Description of the task. Each line below from the one containing "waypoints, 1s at" through the one containing "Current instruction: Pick" should be output exactly as it stands, and no other line should appear.

==== Supplied material ====

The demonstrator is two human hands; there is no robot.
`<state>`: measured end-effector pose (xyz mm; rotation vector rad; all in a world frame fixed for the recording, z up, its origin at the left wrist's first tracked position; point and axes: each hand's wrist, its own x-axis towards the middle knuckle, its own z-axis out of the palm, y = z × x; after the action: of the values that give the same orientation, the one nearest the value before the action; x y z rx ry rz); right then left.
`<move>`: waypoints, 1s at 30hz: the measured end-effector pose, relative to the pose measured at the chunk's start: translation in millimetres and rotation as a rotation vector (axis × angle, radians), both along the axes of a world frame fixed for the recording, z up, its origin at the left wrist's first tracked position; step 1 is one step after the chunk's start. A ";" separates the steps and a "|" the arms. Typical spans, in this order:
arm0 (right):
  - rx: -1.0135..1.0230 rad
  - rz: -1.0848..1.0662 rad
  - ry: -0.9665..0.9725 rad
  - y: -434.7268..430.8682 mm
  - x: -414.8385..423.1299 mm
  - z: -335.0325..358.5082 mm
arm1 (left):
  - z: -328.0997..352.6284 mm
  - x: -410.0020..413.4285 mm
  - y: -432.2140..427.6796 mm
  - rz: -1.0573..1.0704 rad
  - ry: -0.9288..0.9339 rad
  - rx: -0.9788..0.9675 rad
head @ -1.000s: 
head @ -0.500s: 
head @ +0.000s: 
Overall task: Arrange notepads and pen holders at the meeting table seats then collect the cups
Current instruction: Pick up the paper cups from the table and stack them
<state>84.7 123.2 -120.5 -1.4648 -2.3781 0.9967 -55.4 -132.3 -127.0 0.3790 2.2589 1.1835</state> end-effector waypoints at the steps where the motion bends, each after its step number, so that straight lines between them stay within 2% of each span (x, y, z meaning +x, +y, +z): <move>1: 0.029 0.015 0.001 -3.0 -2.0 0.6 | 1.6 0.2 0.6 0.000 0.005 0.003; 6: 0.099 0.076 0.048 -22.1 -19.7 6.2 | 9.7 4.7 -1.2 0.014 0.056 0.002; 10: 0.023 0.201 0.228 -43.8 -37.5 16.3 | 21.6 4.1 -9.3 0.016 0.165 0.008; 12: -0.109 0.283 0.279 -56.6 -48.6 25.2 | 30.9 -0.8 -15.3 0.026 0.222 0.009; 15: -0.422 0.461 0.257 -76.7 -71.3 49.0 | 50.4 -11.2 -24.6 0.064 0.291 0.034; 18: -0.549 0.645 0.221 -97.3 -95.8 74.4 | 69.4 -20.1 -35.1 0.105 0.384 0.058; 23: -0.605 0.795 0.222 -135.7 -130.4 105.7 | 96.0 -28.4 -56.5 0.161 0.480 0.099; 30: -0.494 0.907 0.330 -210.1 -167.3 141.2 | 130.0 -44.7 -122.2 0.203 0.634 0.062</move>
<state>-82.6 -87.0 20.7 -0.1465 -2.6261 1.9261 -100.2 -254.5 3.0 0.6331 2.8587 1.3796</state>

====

Exercise answer.
`<move>`: waypoints, 1s at 30hz: the measured end-effector pose, relative to the pose measured at the chunk's start: translation in millimetres and rotation as a rotation vector (axis × angle, radians), both along the axes of a world frame fixed for the recording, z up, its origin at the left wrist's first tracked position; step 1 is one step after the chunk's start. A ";" separates the steps and a "|" the arms. Typical spans, in this order:
arm0 (right):
  - rx: -1.0135..1.0230 rad
  - rz: -1.0848..1.0662 rad
  - ry: -0.9665..0.9725 rad
  - y: -434.7268..430.8682 mm
  - x: -414.8385..423.1299 mm
  - z: -335.0325..358.5082 mm
arm1 (left):
  - z: -328.0997..352.6284 mm
  - x: -410.0020..413.4285 mm
  - y: -432.2140..427.6796 mm
  - rz: -1.0573..1.0704 rad
  - ry: -0.9288..0.9339 rad
  - rx: -0.9788..0.9675 rad
head @ -1.000s: 
head @ -0.500s: 
head @ +0.000s: 
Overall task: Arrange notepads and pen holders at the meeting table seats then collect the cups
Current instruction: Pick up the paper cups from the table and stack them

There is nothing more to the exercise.